Corporate groupthink, top management believing their own hype, an unwavering belief in technological infallibility, and the marginalization of whistleblowers. No, not the Post Office in 2018, but Nasa in 1986, when the Challenger Space Shuttle exploded 73 seconds after launch and killed all seven astronauts on board. It’s a story told for the first time in full by Adam Higginbotham, whose book Challenger: A True Story of Heroism and Disaster on the Edge of Space is devastating and riveting in equal measures.

Challenger was in its way an American bereavement every bit as seismic as 9/11 and the assassination of JFK. “It was a shattering of confidence in technology and the optimism which went with that,” says Higginbotham.

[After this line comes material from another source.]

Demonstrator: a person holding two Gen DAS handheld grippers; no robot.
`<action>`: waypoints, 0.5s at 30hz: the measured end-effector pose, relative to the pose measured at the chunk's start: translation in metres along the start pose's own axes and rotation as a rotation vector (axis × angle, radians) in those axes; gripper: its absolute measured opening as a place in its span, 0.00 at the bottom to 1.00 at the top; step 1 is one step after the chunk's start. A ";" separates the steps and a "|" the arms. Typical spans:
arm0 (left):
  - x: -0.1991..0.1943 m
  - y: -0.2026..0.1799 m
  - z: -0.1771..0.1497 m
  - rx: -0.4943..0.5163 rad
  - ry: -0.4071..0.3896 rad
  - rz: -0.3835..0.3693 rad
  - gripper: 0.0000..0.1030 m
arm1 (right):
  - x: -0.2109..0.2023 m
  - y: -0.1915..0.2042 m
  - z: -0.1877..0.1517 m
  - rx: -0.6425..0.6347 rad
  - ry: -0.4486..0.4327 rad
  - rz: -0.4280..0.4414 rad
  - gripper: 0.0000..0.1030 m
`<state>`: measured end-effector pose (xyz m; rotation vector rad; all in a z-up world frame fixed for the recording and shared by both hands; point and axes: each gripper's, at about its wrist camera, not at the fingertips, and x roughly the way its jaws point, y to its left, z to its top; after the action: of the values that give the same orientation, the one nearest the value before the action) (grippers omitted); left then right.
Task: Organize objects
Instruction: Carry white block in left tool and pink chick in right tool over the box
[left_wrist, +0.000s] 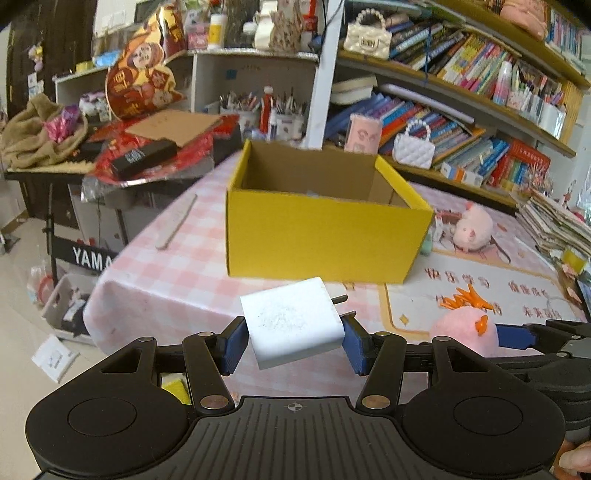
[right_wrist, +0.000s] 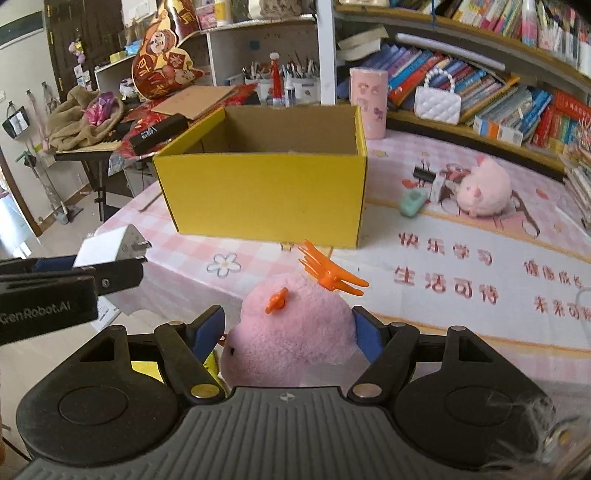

“In the years before 1986, pictures and video of the shuttle were everywhere in popular culture,” Higginbotham tells me. “And then that was replaced with the image of Challenger’s destruction.” That image sears the soul no matter how many times you watch it: this glorious testament to the might of human daring and ingenuity trailing flame like a comet’s tail as it soars towards space, and then a ball of fire and two arms of smoke reaching out in opposite directions, the thunderous rocket roar suddenly silent, contrails curling and falling like spent fireworks.

“For a few seconds afterwards,” Higginbotham says, “people found it almost impossible to conceive that the shuttle had actually been destroyed right in front of them. Nothing like that had ever happened before.”

“So when I started looking for a subject for my second book, Challenger was already on my mind. Since 1987, when a couple of books were written by journalists there at the time, nobody had really attempted a serious narrative nonfiction account of everything that happened: there have only been individual memoirs and technical or academic takes. But a lot of people who hadn’t been willing or able to talk about it back then were now prepared to do so: and these people are beginning to pass away, so I wanted to tell the story before those memories slipped away with them.” Higginbotham would go on to interview more than 60 people between September 2020 and October 2023, including members of the astronauts’ families, and Nasa officials.

The mission designated STS-51-L was the 25th time the Space Shuttle had gone up, and was watched live by schoolchildren across the nation because a teacher was going into space for the first time. Christa McAuliffe of Concord, New Hampshire, had beaten more than 11,000 applicants for the role, and in the year before the launch she was among the most famous women in America.

The Teacher in Space initiative had been designed to increase public interest in the space shuttle. “It was as if the 16th-century explorer Ferdinand Magellan had proposed to follow up the first circumnavigation of the world by rowing across Lisbon harbour and back,” Higginbotham writes.

The sociologist Diane Vaughan referred to “the normalization of deviance”. As Higginbotham puts it: “You start off with a closely defined set of safety characteristics and gradually, almost unconsciously, expand what the parameters of safety are, until you end up with a situation further down the line where an outsider coming in would say ‘that’s extraordinarily dangerous.’”

Boisjoly’s warnings went unheeded: a fix would take too much time and cost too much money. After he testified at the Rogers Commission and refused to toe the company line, he was shunned by colleagues and managers, and moved away from space work.

Almost four decades on from the Challenger disaster, some lessons have clearly been learnt. Nasa’s contracts with SpaceX and Boeing codify that the chance of overall mission loss can be no greater than 1 in 270; SpaceX puts the faces of astronauts on work orders to remind the engineers that lives depend on them. But each mission is also to some extent a roll of the dice: space travel was, is, and always will be dangerous.